The East Lansing Islamic Center hosted the Salaam Peace Festival Sunday as a way to bring together different Muslim countries' cultures through exhibits and food.
Partnered with the Peace Quest of Greater Lansing, the event gave community members the opportunity to learn and explore the culture of different countries that practice Islam.
"The idea is to bring community members for a day of festivity and to help educate people about the various different Muslim cultures around the world," event spokesperson Areesha Shah said. "And we welcome the Greater Lansing community to the Islamic center in an effort to spread peace by building bridges of friendship."
The event featured Islam 101 class sessions, country exhibits, henna and calligraphy stations inside the center, as well as food from Château Coffee Co., GoGi 2, Ozzy's Kabob, PappaRoti, Sparty's Kabob, Sultan's and Tabooli in the parking lot.
"I definitely think trying different foods is nice," animal science senior Rahma Ziad said. "I'm very much of a foodie, so getting to sample different cultures without having to actually leave my own neighborhood is really nice."

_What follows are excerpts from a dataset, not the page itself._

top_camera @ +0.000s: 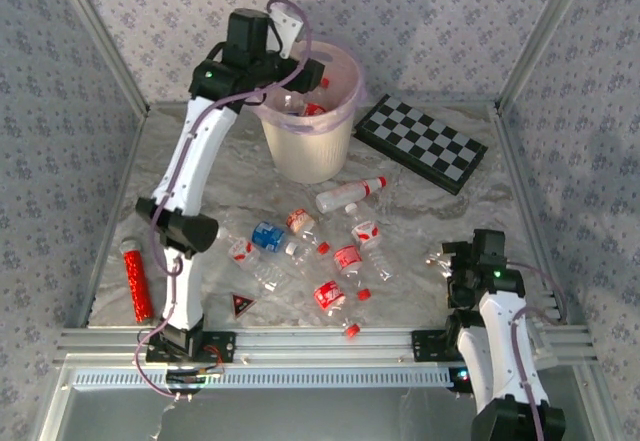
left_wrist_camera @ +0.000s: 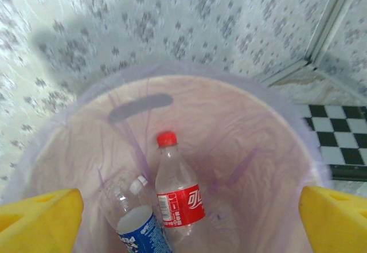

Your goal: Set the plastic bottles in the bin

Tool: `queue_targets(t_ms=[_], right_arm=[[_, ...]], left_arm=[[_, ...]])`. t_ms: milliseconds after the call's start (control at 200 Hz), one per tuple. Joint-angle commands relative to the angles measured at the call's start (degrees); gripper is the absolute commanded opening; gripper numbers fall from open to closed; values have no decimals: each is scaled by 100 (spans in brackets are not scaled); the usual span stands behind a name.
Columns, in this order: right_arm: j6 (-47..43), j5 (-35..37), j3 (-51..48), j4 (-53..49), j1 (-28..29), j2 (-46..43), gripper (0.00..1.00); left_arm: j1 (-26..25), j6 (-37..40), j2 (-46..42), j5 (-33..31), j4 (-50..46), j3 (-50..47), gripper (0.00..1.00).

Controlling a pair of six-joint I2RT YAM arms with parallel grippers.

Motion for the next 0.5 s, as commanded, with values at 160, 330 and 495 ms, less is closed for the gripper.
queue_targets(t_ms=[160, 330, 495], right_arm=[[-515, 172, 35, 1036, -109, 827, 96], [-1229, -114, 389, 1643, -77, 1445, 87], [-1870, -543, 703, 1855, -66, 1849, 74]], left_arm=[[-95, 80, -1545, -101, 772, -1829, 97], [-95, -112, -2455, -186, 1470, -3282, 97], [17, -447, -2967, -164, 1845, -4338, 97]])
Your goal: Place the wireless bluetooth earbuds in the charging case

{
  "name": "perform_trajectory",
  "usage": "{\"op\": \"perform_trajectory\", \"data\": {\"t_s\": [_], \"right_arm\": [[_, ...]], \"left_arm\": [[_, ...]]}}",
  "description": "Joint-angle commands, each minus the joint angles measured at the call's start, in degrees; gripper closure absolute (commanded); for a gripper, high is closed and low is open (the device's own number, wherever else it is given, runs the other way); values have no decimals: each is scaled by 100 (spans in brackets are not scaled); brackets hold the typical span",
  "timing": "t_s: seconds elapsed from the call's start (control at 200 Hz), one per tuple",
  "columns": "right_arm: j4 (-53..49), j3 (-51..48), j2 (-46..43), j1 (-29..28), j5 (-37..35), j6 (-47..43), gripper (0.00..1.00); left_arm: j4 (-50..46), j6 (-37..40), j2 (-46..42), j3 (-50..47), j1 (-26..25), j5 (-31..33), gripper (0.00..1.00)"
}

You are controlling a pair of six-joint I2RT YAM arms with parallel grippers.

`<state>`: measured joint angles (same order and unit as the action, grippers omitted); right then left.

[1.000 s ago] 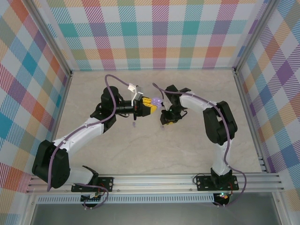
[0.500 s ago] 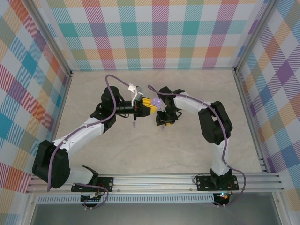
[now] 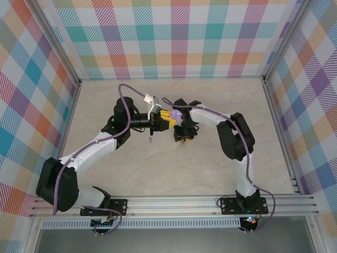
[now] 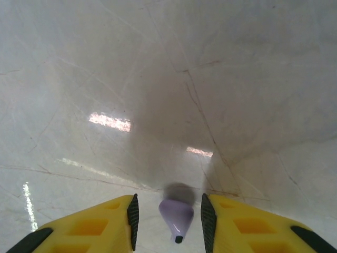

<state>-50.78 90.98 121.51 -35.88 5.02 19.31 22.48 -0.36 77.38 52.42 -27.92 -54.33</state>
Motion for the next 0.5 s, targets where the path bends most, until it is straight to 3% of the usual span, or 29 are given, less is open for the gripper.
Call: {"op": "perform_trajectory", "data": {"t_s": [0.0,0.495], "right_arm": [[-296,213,131,-85,-241,117,62],[-630,436,408,-328,-783,187,64]], "left_arm": [[-12,100,-88,208,55,-52,93],[-71,131,-121,216,50,-43,93]]}}
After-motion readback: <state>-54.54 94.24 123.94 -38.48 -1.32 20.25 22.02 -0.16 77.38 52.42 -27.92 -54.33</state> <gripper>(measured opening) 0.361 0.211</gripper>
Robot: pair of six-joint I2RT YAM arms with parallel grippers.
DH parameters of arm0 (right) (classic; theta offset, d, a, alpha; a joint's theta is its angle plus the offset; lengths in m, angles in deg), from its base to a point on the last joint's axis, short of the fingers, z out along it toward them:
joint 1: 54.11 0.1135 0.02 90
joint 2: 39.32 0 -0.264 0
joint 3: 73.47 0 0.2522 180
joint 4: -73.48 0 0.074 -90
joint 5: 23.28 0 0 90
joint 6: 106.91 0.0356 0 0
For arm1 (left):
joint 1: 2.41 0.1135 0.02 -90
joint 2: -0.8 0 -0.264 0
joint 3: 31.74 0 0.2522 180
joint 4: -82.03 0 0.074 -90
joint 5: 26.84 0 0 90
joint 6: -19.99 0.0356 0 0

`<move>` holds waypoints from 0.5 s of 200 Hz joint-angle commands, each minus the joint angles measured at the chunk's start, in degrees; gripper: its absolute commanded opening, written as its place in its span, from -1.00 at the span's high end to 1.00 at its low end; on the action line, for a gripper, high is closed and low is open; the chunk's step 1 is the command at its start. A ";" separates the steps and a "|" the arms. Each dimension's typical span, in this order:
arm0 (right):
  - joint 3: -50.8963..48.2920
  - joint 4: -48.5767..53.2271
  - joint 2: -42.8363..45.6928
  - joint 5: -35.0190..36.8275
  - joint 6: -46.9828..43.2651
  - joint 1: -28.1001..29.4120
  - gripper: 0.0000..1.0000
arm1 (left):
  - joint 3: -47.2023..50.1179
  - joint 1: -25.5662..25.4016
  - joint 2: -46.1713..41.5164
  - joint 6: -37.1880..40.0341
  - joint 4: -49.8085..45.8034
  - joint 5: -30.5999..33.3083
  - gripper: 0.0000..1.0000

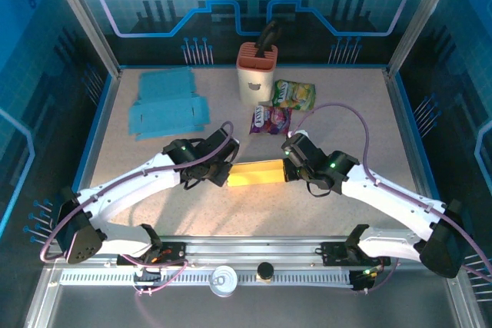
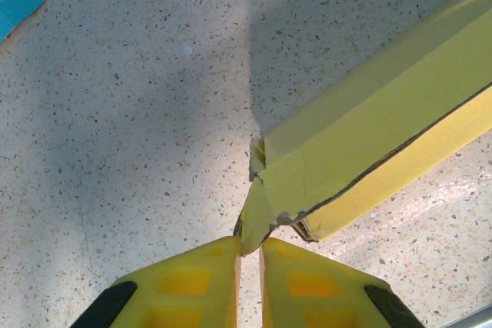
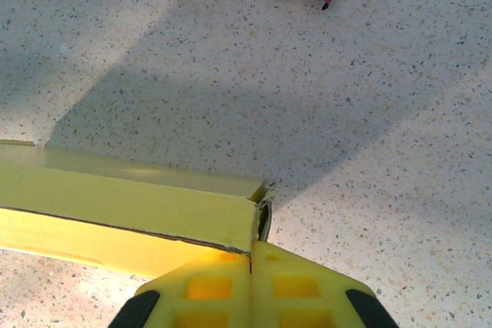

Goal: Fold the paper box

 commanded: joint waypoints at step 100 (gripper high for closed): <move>1.24 0.42 -1.01 -0.51 0.70 0.70 1.00 | -2.51 0.62 1.67 -6.58 0.70 -3.56 0.96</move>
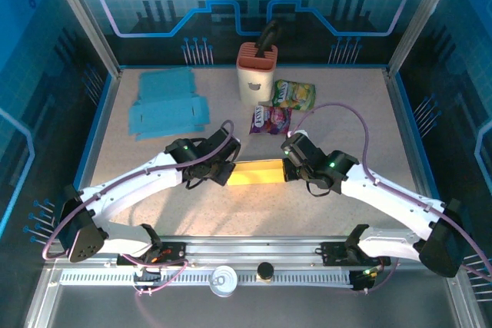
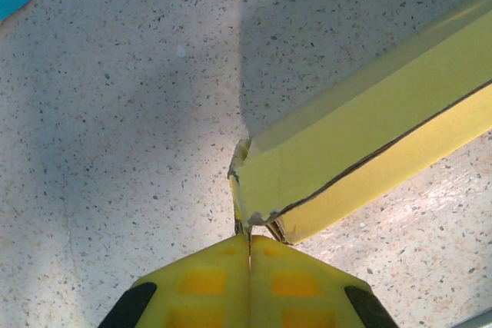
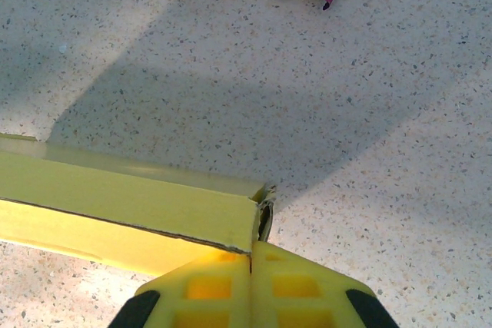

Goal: Fold the paper box

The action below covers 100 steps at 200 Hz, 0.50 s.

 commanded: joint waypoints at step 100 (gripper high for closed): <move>2.04 0.58 -1.86 -1.30 -0.54 0.74 1.00 | -6.40 2.25 3.45 -8.63 -3.59 -8.00 1.00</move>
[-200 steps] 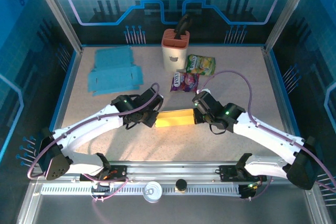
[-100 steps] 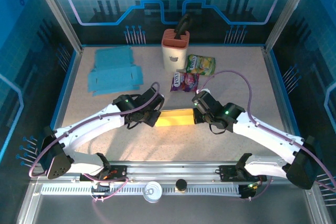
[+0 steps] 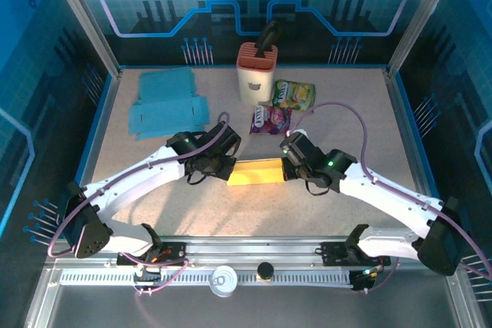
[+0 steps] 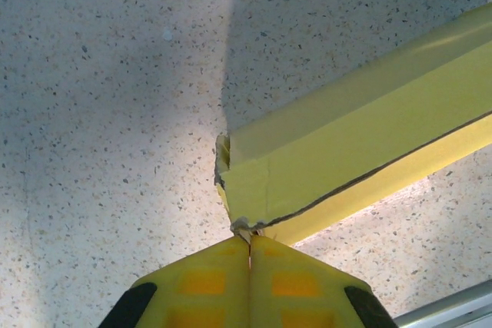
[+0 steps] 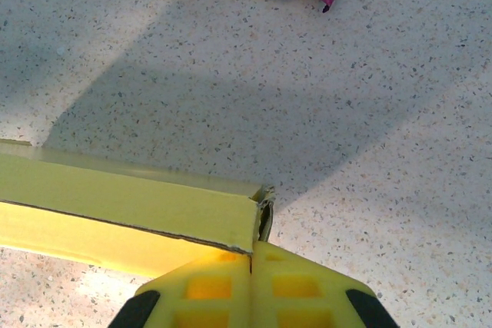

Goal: Fold the paper box

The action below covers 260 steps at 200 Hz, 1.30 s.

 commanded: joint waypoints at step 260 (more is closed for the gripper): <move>1.78 0.11 -2.23 -1.90 -1.25 0.74 1.00 | 1.33 2.84 1.66 -1.55 0.74 -6.34 1.00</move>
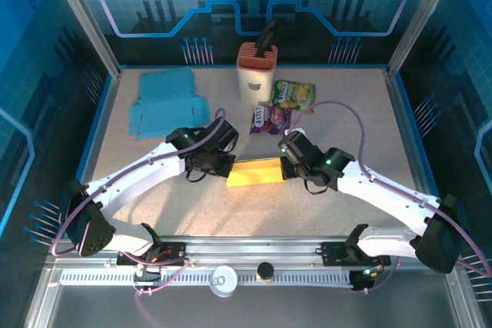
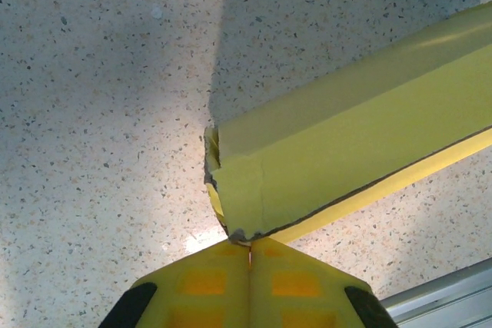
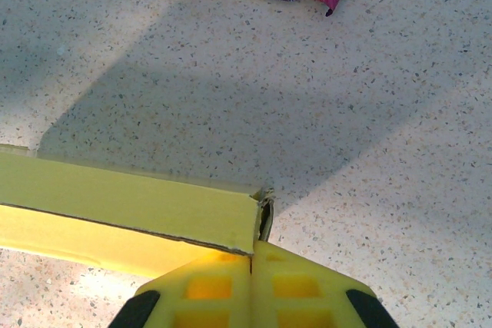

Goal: Fold the paper box

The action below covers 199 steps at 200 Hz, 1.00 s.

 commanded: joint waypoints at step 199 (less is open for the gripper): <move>0.90 0.45 -0.60 -1.57 -1.09 0.74 1.00 | 0.06 0.50 -4.38 -0.69 1.61 0.78 0.18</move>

Ziad is a member of the Muslim Student Association at MSU which had been promoting the event to students.
"I've been having a lot of fun, being able to explore things about my religion that I already knew, but also seeing different cultures and how the same religion goes across different countries is very interesting," Ziad said.

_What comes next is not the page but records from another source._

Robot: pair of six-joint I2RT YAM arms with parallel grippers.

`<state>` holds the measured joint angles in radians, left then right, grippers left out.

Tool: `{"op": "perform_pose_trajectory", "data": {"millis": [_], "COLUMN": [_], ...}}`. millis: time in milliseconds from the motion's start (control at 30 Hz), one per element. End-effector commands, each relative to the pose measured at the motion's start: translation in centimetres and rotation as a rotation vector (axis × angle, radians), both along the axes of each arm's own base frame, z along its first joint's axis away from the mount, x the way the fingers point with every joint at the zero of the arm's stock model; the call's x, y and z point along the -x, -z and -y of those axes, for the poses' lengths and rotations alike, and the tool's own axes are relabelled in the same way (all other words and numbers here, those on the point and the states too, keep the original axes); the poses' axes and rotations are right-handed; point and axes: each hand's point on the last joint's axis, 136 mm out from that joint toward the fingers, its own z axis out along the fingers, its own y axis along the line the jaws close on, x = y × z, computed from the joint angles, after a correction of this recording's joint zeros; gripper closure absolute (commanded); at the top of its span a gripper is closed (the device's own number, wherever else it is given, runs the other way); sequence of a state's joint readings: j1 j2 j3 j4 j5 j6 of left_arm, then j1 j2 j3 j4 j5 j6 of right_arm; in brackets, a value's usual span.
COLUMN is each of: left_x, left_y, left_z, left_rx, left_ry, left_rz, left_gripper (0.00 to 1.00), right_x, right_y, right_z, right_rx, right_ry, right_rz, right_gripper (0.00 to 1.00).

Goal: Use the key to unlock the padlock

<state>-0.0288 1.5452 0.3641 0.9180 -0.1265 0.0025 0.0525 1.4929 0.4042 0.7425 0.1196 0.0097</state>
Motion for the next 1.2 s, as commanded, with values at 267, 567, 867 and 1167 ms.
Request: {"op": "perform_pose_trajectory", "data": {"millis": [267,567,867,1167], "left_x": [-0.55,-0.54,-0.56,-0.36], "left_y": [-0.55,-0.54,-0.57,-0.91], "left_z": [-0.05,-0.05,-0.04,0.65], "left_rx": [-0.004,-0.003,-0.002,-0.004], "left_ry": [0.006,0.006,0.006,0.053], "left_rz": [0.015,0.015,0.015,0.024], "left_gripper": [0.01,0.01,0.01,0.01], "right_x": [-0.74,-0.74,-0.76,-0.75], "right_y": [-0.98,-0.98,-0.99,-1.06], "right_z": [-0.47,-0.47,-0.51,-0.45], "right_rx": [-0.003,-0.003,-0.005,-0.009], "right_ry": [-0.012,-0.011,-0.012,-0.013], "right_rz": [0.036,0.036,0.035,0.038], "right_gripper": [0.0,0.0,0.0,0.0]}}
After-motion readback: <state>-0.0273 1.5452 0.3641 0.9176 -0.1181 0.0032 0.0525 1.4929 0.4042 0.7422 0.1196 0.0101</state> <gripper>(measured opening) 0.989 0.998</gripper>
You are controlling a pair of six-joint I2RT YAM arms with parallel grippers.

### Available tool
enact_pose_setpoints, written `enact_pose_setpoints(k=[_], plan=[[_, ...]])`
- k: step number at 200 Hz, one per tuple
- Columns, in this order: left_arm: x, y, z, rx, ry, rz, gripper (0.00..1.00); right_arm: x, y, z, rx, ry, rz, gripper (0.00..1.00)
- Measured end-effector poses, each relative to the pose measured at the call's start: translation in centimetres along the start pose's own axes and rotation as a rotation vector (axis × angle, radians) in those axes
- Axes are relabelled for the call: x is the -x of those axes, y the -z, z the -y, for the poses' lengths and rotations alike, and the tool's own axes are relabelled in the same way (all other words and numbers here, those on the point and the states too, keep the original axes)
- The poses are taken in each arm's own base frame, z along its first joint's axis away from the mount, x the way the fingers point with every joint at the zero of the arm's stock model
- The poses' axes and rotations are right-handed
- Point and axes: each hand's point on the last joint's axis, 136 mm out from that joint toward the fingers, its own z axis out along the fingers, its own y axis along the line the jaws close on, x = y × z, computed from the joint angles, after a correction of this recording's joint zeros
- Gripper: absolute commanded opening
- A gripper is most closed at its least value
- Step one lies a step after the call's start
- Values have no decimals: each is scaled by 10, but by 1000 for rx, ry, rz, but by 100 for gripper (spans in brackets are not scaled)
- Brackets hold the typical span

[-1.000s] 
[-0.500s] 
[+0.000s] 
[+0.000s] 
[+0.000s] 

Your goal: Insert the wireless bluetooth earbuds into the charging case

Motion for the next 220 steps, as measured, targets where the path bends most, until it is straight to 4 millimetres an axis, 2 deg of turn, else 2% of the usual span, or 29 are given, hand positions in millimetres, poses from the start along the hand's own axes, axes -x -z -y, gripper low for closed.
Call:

MSU graduate Floyd Willis attended the event with Ziad and saw it as an opportunity to learn more about different cultures in the Islamic world.
"I'm still newer to learning Islam as it's been really interesting and fun," Willis said. "I've been learning about different Middle Eastern countries. Because generally, for the most part, I've only known maybe one or two. So it's good to like learn about representation and different artifacts and customs of different countries that also share the same religion and some aspects."
Volunteer Kerim Gulyuz ran a table about his home country, Turkey – a predominantly Muslim country. Gulyuz brought traditional Turkish plates, coffee sets and decorations for his table. He also saw this event as an opportunity to expose his children to these different Muslim cultures.
"I've been here for 20 years, my kids are born in the US. But I would like to also have them to know about our culture, as well as other cultures in the Islamic world," Gulyuz said.
The event had bouncy castles and face paint for young children, in addition to performances from students of the Greater Lansing Islamic School next door.
This is the first major event put on by the center since the pandemic, and Shah hopes they are able to hold more.
"We're grateful for the church for letting us use their parking spots and we hope these events foster better ties and greater community harmony," Shah said.